Trump’s 10% Tariff Sends Markets Into Turmoil
Zuzana Moscakova, Chief Reporter
A sweeping new US tariff has come into force after a dramatic court ruling blocked the previous regime. Markets are uneasy, allies are frustrated, and businesses are once again bracing for uncertainty.
Global trade was thrown back into turbulence this week as Donald Trump introduced a new 10% tariff on imports entering the United States, only days after the country’s highest court struck down his earlier and far broader trade measures.
The decision by the US Supreme Court marked a significant legal setback. Judges ruled that the administration had overstepped its authority in using emergency powers to impose sweeping tariffs. The judgment reaffirmed that the power to charge taxes and duties ultimately rests with Congress, not the White House.
Yet the legal blow did not stop the broader trade agenda. Within hours, a revised tariff plan was announced. This time, the administration relied on a different legal mechanism, allowing a temporary surcharge of up to 15%. The newly imposed 10% rate now applies to most goods entering the country and could remain in place for several months.

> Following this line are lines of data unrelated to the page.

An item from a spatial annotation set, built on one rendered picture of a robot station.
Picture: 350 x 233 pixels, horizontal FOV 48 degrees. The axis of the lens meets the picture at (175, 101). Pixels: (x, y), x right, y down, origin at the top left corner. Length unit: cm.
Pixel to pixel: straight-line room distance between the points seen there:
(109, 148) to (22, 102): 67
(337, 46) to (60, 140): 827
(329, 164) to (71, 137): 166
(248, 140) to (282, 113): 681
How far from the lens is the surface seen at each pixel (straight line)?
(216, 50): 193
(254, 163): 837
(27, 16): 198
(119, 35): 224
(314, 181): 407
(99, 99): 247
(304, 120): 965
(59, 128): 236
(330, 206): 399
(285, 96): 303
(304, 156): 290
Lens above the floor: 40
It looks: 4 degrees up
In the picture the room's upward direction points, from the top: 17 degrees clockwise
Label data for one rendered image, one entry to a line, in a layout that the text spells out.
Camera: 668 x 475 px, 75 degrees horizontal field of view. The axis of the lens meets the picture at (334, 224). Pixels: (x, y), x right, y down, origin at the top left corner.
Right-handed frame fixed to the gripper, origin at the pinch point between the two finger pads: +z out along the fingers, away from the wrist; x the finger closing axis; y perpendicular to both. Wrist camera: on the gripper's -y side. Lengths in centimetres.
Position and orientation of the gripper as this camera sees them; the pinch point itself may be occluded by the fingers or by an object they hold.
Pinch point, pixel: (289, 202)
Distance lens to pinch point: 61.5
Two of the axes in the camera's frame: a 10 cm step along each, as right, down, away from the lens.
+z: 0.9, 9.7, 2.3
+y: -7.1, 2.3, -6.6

Financial markets reacted swiftly. Stocks dipped among fears that renewed trade tensions could push up costs for manufacturers and consumers alike. Importers face higher bills, while exporters abroad worry about reduced competitiveness in one of the world’s largest consumer markets. Currency markets also showed signs of strain as investors weighed the implications for inflation and growth.
In the United Kingdom, business leaders expressed concern about yet another layer of unpredictability. The British Chambers of Commerce warned that even a modest tariff complicates pricing strategies and long-term planning. Companies that rely on complex supply chains spanning several continents now find themselves recalculating costs once again.
Across Europe, officials from the European Union signalled disappointment and said they were assessing possible responses. Both Canada and the United Kingdom are understood to be reviewing how the new tax interacts with existing trade arrangements. While diplomatic channels remain open, the prospect of reactive measures has not been ruled out.
For American consumers, the consequences may become visible in subtle but steady price increases. Economists note that tariffs are typically paid by importers, but those added costs are often passed down the chain. Everything from electronics to household goods could become more expensive if the price remains in place for an extended period.
Politically, the episode underscores a deeper debate about executive power and economic nationalism. Supporters argue that tariffs protect domestic industries and strengthen bargaining positions in trade negotiations. Critics counter that they risk isolating the country and harming businesses that depend on global integration.
What is clear is that uncertainty has returned to the heart of global commerce. Companies thrive on predictability, yet shifting legal strategies and abrupt policy changes have made forward planning increasingly difficult. As governments weigh their next moves, the world’s trading system once again finds itself balancing on uneasy ground.